We ride on for about half a kilometre and the view just has to be captured on film. By the road there’s a cow tethered, next to another little make-shift temple with charred cinders in it. This little village is in the middle of nowhere in Tamil Nadu, yet ironically, it has a satellite dish, as it seems all towns and villages do in Southern India.
We continue on further up the mountain and start the descent. There’s a very tourist oriented teashop so we stop to rest for a while. We manage to buy some film, which is fortunate having run out, drink cinnamon tea, and decide it’s going to get dark on us if we didn’t move it, so it’s time to up the pace.
We enjoy miles of sweeping curves and stunning views, then thinking we only have about twenty kilometres to go upon arriving in Ooty, a town which was colonised by the British years ago having named part of the town Charring Cross. We stop and get some fuel, go to the Savoy Hotel to buy some post cards, and rapidly leave after discovering that the destination is in fact another fifty kilometres further down the mountain, and sunset is not far away. We pick our way down the part of the mountain renowned for fading the brakes.
This part of the road proves to be both challenging and interesting, most of the corners require first gear and they descend sharply as they double-back on themselves, offering absurd cornering lines so as to avoid crater-like potholes. The straights provide little in the way of speed, rarely allowing anything more than second gear and thirty kph. We avoid the dreaded brake fade by using the gears and alternating the front and rear brakes, having taped Mike’s front brake lever on in anticipation of this event, which works fairly well.
When we get to the bottom of the mountain we arrive on a flat plane and the road degenerates into a dirt track. The sun is laying on a spectacular sunset, which commands sufficient respect from us that we sit down on the plane by our bikes, then listen to and watch the skies glory. Somehow it feels to me like I’m in Africa, even though I’ve never been there, I keep thinking that I’m in that continent and not in India. It feels like a zebra, gazelle, lion or panther could calmly wander past.
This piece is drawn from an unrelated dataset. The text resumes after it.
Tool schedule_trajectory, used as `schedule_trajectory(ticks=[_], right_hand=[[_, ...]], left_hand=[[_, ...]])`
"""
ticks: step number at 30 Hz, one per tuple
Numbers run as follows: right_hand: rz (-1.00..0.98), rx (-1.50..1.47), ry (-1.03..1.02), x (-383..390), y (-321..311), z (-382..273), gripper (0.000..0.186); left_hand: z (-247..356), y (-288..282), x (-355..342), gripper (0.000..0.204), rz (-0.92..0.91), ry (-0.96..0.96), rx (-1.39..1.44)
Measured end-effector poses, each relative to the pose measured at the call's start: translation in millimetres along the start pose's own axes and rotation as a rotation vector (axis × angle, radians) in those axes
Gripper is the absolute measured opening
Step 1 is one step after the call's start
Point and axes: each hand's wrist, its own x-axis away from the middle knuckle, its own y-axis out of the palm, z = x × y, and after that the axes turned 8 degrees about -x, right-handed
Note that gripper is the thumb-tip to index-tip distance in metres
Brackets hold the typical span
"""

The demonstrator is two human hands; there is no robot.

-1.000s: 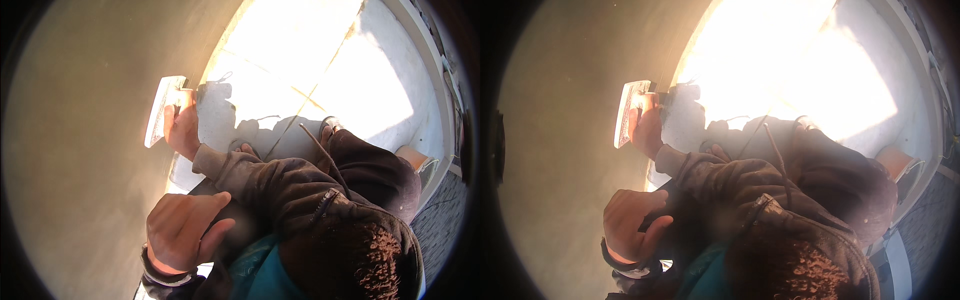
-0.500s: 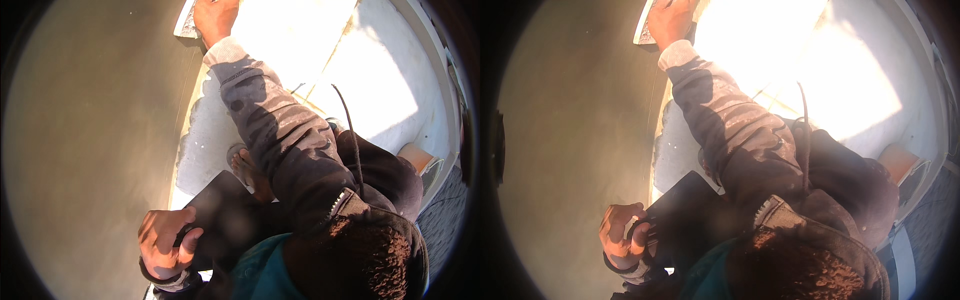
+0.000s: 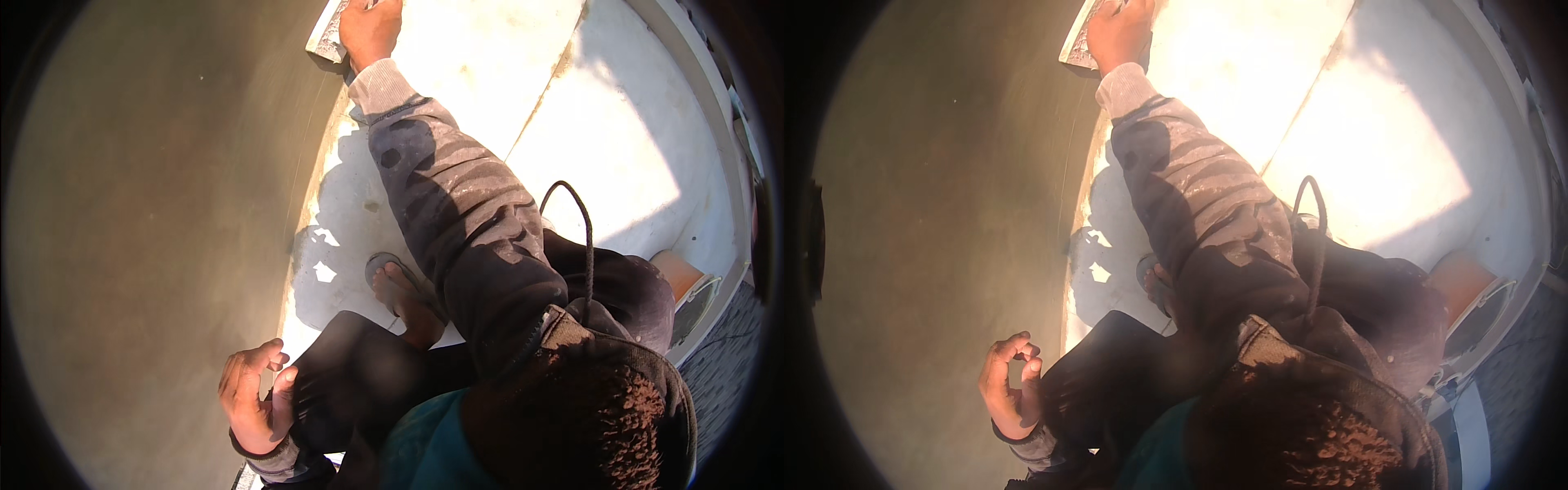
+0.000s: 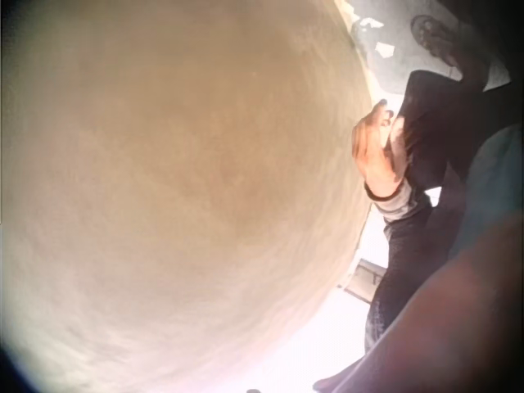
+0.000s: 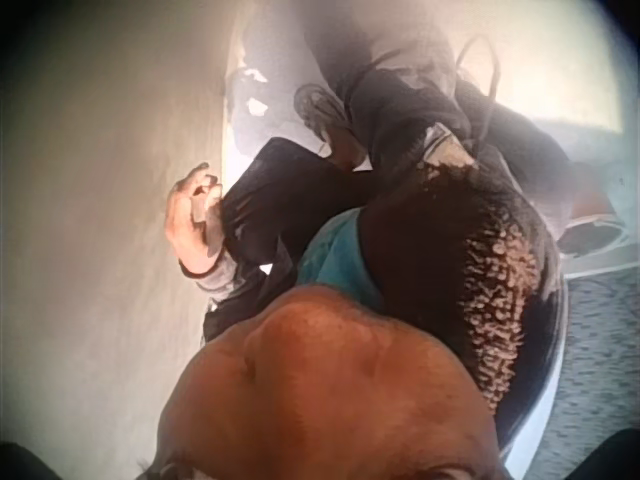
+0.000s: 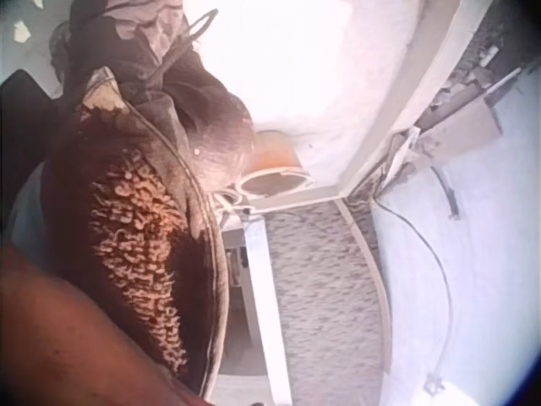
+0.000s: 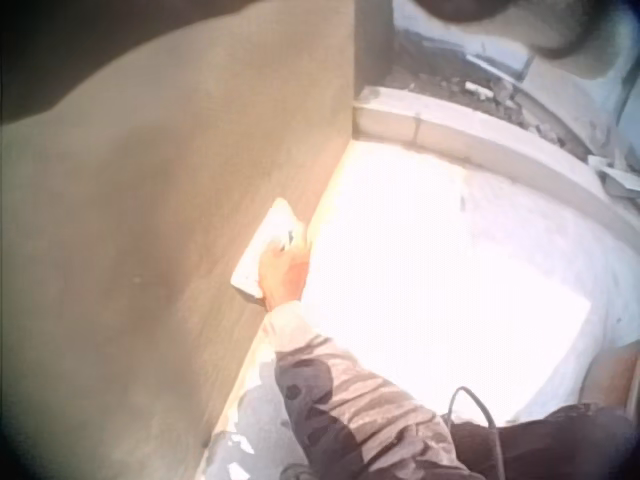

Black trees are silhouetted against the fiery purple sky, and behind us, the black mountains heave their silhouettes into the warm evening setting sun.
The place we’re staying is called “Quiet Corner”, and is only about half a kilometre from where we’re sitting on the plane. We had been told in the morning meeting that drinking and smoking are prohibited on the premises of “Quiet Corner” as it’s an animal sanctuary run by deeply religious people. We’re allowed to smoke and drink provided that we go outside the gate of the residential part of the estate. Like last nights accommodation it’s a series of dormitories with mats on the floor for bedding.
After dinner, Mike and I decide to go for a walk on the plane, so as to have a beer and a smoke. After about a ten-minute walk we find an enclosure with a low wall around it, so we stop, sit on the wall and notice that inside the enclosure there are some graves. It feels calm and the plane is a peaceful place to be. Then we hear some dogs howling near by, so I howl back at them, more dogs join in and it seems as though there’s some kind of communication going on. Certainly every time I howl it provokes some of the local dogs into howling, much to our amusement for the next half an hour. Then we decide to make our way back and get lost for a further five minutes, which takes us past a group of huts where the howling dogs are. They snarl and bark at us however, fortunately, my howling humour fails me and we pass quietly through the din and find “Quiet Corner” again.